Problem to solve —
Leaving out all pictures, write out word for word the lines from the one containing "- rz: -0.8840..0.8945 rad" to the end of the data below.

>>>>>

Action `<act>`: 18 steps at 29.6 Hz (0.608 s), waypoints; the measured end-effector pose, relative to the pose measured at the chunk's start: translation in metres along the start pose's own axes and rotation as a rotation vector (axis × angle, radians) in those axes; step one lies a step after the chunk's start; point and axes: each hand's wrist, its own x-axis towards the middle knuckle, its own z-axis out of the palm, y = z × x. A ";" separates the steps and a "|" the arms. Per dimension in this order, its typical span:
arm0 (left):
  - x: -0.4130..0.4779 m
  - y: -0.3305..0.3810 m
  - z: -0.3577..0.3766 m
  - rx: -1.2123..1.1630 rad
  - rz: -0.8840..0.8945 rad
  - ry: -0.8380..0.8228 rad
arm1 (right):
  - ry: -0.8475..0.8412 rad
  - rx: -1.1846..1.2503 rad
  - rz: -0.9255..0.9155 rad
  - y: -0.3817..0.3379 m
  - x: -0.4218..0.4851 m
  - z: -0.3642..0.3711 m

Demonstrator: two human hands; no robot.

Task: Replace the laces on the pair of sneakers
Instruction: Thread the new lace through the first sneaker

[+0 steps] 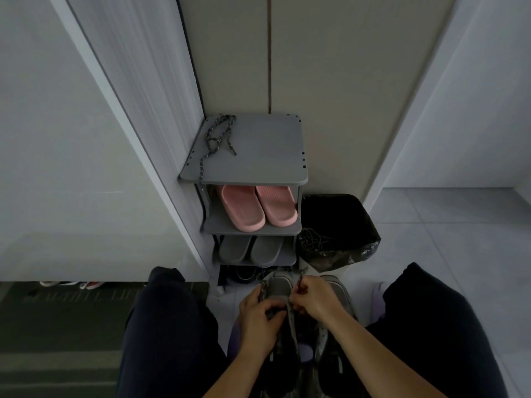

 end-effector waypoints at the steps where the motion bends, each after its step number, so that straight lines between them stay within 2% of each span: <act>1: 0.001 -0.002 0.001 0.002 -0.017 -0.009 | -0.011 -0.051 0.006 -0.002 0.000 0.000; 4: 0.004 0.003 0.003 0.053 -0.039 -0.012 | -0.044 -0.204 0.028 -0.007 0.003 -0.001; 6: 0.003 0.012 0.001 0.181 -0.031 0.011 | -0.072 -0.251 0.044 -0.008 0.003 -0.002; 9: 0.004 0.019 0.001 0.322 0.028 0.045 | -0.119 -0.166 0.099 -0.009 0.003 -0.004; 14: 0.007 0.020 0.000 0.354 0.074 0.046 | -0.213 -0.021 0.143 -0.013 -0.004 -0.002; 18: 0.005 0.023 -0.002 0.405 0.093 0.054 | -0.160 -0.049 0.139 -0.009 -0.003 0.001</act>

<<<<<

Response area —
  - rz: -0.8840..0.8945 rad
  - ry: -0.8380..0.8228 rad
arm1 (right):
  - ry: -0.8475..0.8412 rad
  - rx: -1.1846..1.2503 rad
  - rz: -0.9255..0.9155 rad
  - y: -0.3817..0.3379 m
  - x: -0.4218..0.4851 m
  - z: -0.3642..0.3711 m

Demonstrator: two human hands; no robot.

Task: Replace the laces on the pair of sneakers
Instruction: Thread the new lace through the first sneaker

[+0 steps] 

 end-effector waypoints at the steps where the motion bends, each after its step number, so that straight lines between them stay within 2% of each span: <act>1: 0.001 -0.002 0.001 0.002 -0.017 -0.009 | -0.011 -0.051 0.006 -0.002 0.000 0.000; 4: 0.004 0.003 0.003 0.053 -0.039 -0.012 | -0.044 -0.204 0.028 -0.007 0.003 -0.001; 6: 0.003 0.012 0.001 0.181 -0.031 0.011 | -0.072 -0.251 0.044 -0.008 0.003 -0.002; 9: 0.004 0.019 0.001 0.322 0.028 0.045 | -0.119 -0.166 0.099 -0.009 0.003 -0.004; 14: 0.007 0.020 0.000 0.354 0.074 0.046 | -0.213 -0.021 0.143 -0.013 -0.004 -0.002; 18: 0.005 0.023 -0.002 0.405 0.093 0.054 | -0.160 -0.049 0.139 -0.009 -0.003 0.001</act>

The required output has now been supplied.